Friday 6 April 2012

06.04.12

A Water Cooler Moment

(After Relationship Manager)

Lee Reed closes the door to his wafer-thin-walled office,
he twizzles the nob to close the venetian blind
and walks to the corner of his room. He feel like a dunce,

feels a need to urinate, feels the lump in his throat,
the fattening tongue that has, since childhood,
signalled tears. More business accounts have closed

this month than are acceptable. His boss warned him:
first the bonus will go and then the job,
(and then the wife he is sure). Lee spends his nights

playing guitar in a rock 'n' roll band. If he plays loud enough,
for a second, the fear might go away.
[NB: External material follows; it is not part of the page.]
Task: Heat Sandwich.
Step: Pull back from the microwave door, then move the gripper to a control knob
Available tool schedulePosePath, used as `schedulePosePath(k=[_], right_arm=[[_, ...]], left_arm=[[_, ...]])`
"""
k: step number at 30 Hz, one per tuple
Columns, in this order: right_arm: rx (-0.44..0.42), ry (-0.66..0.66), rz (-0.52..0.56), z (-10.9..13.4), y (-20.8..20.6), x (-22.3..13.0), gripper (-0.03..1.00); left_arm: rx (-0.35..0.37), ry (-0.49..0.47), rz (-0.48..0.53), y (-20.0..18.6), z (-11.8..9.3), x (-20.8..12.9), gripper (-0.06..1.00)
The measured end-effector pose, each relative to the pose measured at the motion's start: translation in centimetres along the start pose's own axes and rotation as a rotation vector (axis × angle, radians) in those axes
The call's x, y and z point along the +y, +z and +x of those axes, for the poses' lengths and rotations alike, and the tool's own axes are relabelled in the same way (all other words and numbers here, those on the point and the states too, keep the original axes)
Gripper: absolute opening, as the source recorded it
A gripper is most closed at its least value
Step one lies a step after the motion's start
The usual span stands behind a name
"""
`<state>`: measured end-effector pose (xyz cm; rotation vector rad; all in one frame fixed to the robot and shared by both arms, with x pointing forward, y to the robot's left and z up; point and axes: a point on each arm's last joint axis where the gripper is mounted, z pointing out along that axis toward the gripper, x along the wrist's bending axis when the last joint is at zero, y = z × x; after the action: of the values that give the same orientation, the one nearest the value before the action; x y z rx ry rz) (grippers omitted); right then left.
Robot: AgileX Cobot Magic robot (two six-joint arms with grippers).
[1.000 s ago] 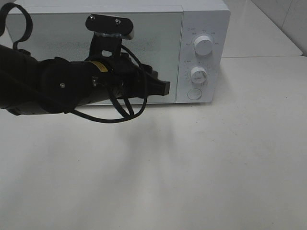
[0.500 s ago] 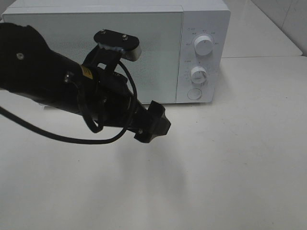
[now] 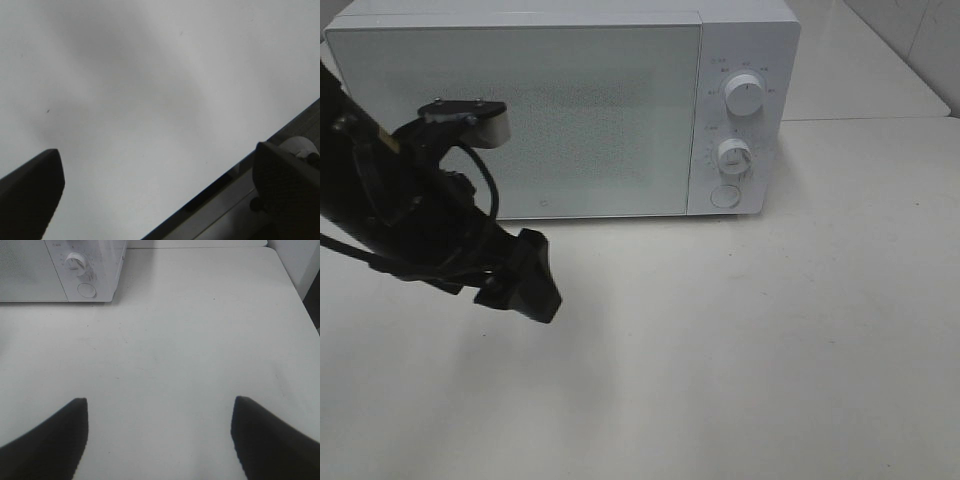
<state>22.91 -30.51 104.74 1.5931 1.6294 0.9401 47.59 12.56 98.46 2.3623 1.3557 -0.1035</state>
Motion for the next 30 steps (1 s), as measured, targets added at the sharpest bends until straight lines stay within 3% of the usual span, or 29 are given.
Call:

Tears never come.
His hands claw upwards like tight cones, his head

tips back and swells, his mouth a hat-brim circle,
his thoughts turn to liquid - heavy, cold water
that weighs down through him. Panic attack?

He tries to look down but can't. His legs refuse to move.
His skin turns transparent, like toughened plastic
and his office takes on the curve of a fish-eye lens.

He feels shrunk to the size of a child. A hand-size cave
is excavated from his belly. Help, he screams, like a bubble
escaping. A girl enters the room, acts like he isn't there,

frilling the limp leaf on his desk plant. An impulse purchase.
She walks up to Lee and takes a styrofoam cone
from where his hand used to be. Flips a nob at his belly button.

Lee feels his fear emptying, glug-glug-glug, a little.
The girl returns to the desk, waters the plant, exits. A bubble
erupts from the belly of the water cooler in the wafer-thin-walled office.